**EXERCISE DIRECTIONS**
Give an exact copy of the data that follows, but none of its pictures.
>>>>
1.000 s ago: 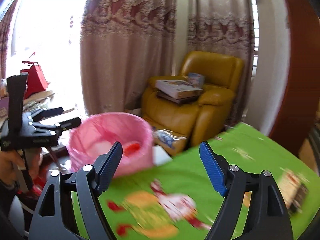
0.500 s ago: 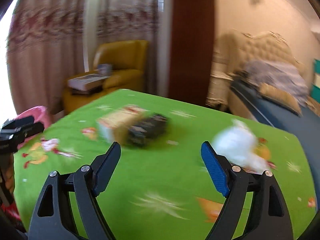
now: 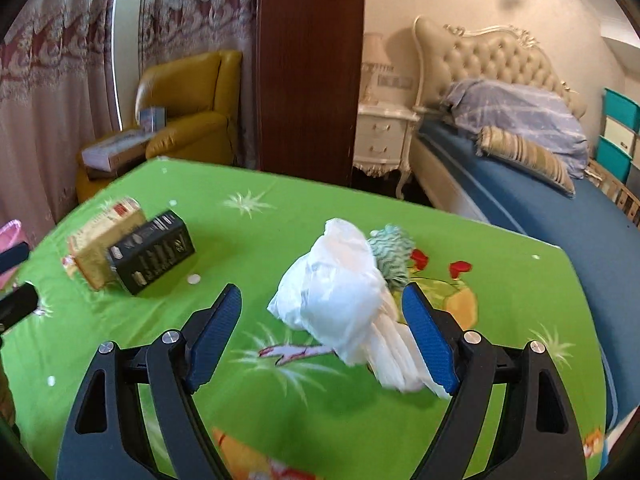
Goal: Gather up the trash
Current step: 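Grasp the green striped cloth with the left tool while the right tool grasps the white tissue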
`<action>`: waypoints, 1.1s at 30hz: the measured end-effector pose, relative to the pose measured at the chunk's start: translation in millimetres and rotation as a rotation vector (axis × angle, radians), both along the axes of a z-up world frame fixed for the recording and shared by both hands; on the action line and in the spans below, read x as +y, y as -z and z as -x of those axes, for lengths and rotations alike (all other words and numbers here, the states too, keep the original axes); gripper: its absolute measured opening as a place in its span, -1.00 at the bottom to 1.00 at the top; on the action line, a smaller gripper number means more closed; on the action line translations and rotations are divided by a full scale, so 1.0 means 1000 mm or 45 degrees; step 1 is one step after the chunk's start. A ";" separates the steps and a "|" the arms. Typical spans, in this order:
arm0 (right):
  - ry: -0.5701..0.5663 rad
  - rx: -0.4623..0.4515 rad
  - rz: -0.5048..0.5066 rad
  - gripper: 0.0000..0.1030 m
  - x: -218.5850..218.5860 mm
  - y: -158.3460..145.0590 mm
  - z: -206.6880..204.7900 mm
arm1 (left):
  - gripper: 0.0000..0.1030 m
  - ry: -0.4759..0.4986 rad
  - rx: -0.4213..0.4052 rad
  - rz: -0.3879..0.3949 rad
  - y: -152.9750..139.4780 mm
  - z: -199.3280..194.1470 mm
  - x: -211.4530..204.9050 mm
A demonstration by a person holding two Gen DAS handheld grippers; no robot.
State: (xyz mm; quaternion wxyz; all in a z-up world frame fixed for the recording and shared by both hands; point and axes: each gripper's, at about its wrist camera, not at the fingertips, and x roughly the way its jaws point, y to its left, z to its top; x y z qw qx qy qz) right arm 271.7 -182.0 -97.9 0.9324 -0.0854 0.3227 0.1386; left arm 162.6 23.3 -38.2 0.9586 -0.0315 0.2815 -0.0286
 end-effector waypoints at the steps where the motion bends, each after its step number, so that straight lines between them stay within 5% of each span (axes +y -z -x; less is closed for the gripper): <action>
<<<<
**ANSWER TO THE PROBLEM**
1.000 s ago: 
0.500 s ago: 
now: 
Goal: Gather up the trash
Current step: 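Grasp the green striped cloth with the left tool while the right tool grasps the white tissue
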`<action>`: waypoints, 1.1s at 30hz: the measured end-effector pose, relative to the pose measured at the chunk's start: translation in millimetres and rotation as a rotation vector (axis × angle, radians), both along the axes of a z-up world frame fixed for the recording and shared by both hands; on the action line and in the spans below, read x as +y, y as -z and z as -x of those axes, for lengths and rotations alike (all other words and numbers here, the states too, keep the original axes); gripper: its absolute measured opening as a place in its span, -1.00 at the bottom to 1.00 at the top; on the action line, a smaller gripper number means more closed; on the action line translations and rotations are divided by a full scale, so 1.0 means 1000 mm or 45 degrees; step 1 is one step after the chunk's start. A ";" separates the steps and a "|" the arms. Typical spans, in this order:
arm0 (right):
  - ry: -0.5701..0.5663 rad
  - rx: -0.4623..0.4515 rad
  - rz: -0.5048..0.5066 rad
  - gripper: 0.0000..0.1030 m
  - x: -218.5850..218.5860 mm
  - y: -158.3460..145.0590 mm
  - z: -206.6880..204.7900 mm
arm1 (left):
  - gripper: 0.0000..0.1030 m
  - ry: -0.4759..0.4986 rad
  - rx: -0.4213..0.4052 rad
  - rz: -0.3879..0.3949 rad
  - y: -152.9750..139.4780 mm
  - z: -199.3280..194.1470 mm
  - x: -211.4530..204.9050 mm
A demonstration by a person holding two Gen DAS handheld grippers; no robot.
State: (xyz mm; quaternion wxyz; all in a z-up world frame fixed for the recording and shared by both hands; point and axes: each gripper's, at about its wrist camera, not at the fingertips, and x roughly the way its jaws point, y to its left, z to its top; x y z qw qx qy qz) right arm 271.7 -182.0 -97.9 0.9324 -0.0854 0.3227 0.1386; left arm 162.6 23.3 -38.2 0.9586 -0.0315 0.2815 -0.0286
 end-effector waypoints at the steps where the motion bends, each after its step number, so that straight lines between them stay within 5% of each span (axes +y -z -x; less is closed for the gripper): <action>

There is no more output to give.